Empirismo eretico, dunque. I segni di Pasolini sono le cose, sono i corpi, che il cinema offre la possibilità di cogliere nel loro arcaismo originario, divenendo anche un prezioso archivio di reperti antropologici. E traccia anche, il cinema, l’itinerario d’un percorso verso la morte – quella morte che è uguale alla vita, che non presenta alcuna differenza con essa, ma nondimeno le offre la possibilità d’un definitivo bilancio, d’una fulminea ricapitolazione. Questo bilancio avviene, nel caso di Pasolini, nel segno di un’inesausta vitalità, che non esclude la disperazione – non però nei confronti del cinema, se solo si pensa ai numerosi film progettati, e non realizzati solo per quel terribile evento del 2 novembre 1975: giorno dei Morti.

Altra figura di rilievo, nell’esegesi di De Gaetano, quella di Maurizio Grande, del quale viene messa in evidenza la distinzione fondamentale (di stampo ejzenstejniano) tra racconto e narrazione. Citando le parole stesse di Grande, nella teoria del montaggio di Ejzenstejn “trova ancora più forza la distinzione funzionale da me avanzata fra racconto

e narrazione, che si può accostare alla analoga distinzione fra rappresentazione e azione, e, infine, alla distinzione proposta da Ejzenštejn fra inquadratura e montaggio. […] il racconto si pone come la condizione iconica degli elementi in gioco nella narrazione, come quadro o cornice della narrazione. […] Viceversa, la narrazione è il processo temporale dell’azione, il dispositivo che regola la sequenza di atti, gesti, azioni secondo criteri di distribuzione cronologica…”.

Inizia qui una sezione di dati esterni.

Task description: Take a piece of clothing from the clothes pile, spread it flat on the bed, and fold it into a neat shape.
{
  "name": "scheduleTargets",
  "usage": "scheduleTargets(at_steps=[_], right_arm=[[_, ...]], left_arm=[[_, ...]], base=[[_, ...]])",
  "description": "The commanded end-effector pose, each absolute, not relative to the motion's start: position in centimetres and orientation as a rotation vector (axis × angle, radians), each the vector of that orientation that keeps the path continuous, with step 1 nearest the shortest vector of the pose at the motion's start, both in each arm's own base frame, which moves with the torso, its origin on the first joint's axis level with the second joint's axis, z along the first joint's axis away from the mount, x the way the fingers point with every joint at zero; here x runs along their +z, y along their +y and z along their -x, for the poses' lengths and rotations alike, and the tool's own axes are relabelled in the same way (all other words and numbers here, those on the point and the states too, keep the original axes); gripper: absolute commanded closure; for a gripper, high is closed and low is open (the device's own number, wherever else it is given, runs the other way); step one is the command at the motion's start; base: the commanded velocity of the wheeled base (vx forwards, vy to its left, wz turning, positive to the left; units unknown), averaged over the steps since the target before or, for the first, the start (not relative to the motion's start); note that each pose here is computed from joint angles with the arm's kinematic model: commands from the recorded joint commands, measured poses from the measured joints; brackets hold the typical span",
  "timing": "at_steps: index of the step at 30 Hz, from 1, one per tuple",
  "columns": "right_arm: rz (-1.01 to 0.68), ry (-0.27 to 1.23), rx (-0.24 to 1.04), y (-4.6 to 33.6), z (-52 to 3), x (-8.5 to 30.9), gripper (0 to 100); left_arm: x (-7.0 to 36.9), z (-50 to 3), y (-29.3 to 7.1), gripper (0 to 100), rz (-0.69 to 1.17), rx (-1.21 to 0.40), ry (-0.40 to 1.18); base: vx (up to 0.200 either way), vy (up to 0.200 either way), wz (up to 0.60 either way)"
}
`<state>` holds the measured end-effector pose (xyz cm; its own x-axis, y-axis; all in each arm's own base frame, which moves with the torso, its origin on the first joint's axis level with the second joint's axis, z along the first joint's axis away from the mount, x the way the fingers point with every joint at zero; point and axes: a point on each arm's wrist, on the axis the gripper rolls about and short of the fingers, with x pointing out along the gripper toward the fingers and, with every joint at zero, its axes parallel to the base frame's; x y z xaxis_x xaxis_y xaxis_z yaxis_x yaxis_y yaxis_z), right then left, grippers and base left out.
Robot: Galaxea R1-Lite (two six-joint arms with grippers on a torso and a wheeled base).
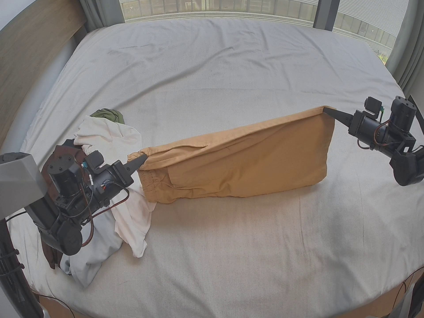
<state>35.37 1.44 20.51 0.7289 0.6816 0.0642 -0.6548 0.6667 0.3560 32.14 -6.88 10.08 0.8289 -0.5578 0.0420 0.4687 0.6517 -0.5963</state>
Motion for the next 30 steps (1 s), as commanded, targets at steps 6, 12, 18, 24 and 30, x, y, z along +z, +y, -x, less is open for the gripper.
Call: scheduleTargets(at_steps=[6,12,18,24,30], right_arm=[[-0.384,0.103,0.747,1.4,-39.0,18.7,100],[-0.381,0.094,0.742,1.9,-40.9,18.0,100],[-0.382,0.095,0.755,2.7,-42.1,17.3,100],[-0.379,0.071,0.725,2.9,-44.0,16.7,100],[-0.386,0.088,0.717,2.9,-44.8,16.4,100]], left_arm=[[7.5,-35.2,-7.9,100,0.649,-0.516,0.153],[7.8,-35.8,-8.0,100,0.705,-0.498,0.137],[8.0,-36.1,-8.2,100,0.706,-0.497,0.117],[8.1,-36.8,-8.3,100,0.714,-0.461,0.084],[7.7,-37.3,-8.3,100,0.717,-0.443,0.080]], base=[[0.000,0.000,0.00],[0.000,0.000,0.00],[0.000,0.000,0.00],[0.000,0.000,0.00],[0.000,0.000,0.00]])
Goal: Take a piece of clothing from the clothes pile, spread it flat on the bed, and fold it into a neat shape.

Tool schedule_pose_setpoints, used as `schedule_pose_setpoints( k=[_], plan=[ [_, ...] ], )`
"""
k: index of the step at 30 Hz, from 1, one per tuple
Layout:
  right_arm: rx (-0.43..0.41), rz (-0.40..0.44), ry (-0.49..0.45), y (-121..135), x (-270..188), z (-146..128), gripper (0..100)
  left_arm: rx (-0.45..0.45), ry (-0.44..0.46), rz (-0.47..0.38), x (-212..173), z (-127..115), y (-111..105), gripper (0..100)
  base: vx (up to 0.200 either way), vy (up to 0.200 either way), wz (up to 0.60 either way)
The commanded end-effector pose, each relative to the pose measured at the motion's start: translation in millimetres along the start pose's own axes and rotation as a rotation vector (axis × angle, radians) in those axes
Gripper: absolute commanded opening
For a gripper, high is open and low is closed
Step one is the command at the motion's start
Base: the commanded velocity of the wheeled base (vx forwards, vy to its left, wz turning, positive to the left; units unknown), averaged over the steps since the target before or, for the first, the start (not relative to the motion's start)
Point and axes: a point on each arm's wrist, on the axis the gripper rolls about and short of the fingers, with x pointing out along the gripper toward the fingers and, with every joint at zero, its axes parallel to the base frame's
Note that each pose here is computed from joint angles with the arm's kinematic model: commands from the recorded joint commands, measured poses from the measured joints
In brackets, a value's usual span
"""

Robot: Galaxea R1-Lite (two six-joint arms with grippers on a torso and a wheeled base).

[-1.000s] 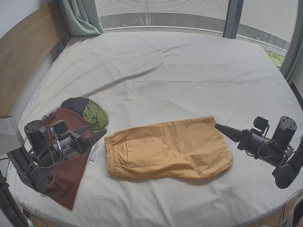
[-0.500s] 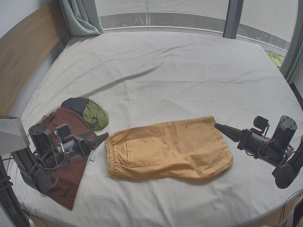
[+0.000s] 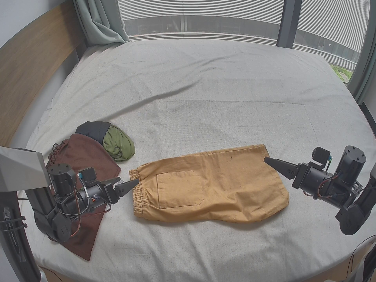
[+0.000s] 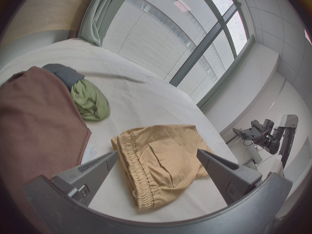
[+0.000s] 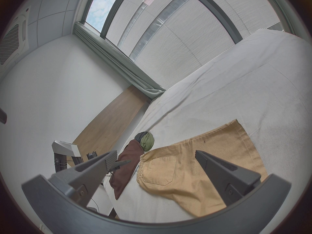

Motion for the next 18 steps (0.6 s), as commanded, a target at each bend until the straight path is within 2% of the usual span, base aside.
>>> schedule_pose_setpoints(
  k=[1,8,18],
  plan=[
    [0.008,-0.006,0.017,-3,2,-4,100,-0.034,0.051,0.014,6,-16,8,100,0.000,0.000,0.00],
    [0.013,-0.017,0.028,-6,4,-8,100,-0.057,0.084,0.032,13,-28,18,100,0.000,0.000,0.00],
    [0.004,-0.028,0.050,-8,3,-13,100,-0.088,0.167,0.023,23,-54,20,100,0.000,0.000,0.00]
  ],
)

La teoria del cinema, in sostanza, è una teoria in divenire, una teoria “impura”, da fare, disfare e rifare continuamente in rapporto alle opere (ai film): impura, perché relativa a oggetti “anfibi”, dove si coniugano realtà e finzione, mondo e arte. Il ritorno alle opere, alla loro concretezza semantica, auspicato da De Gaetano sulla scia di Badiou, dovrebbe appunto servire a scongiurare la scomparsa del cinema nel grande mare limaccioso della medialità indifferenziata.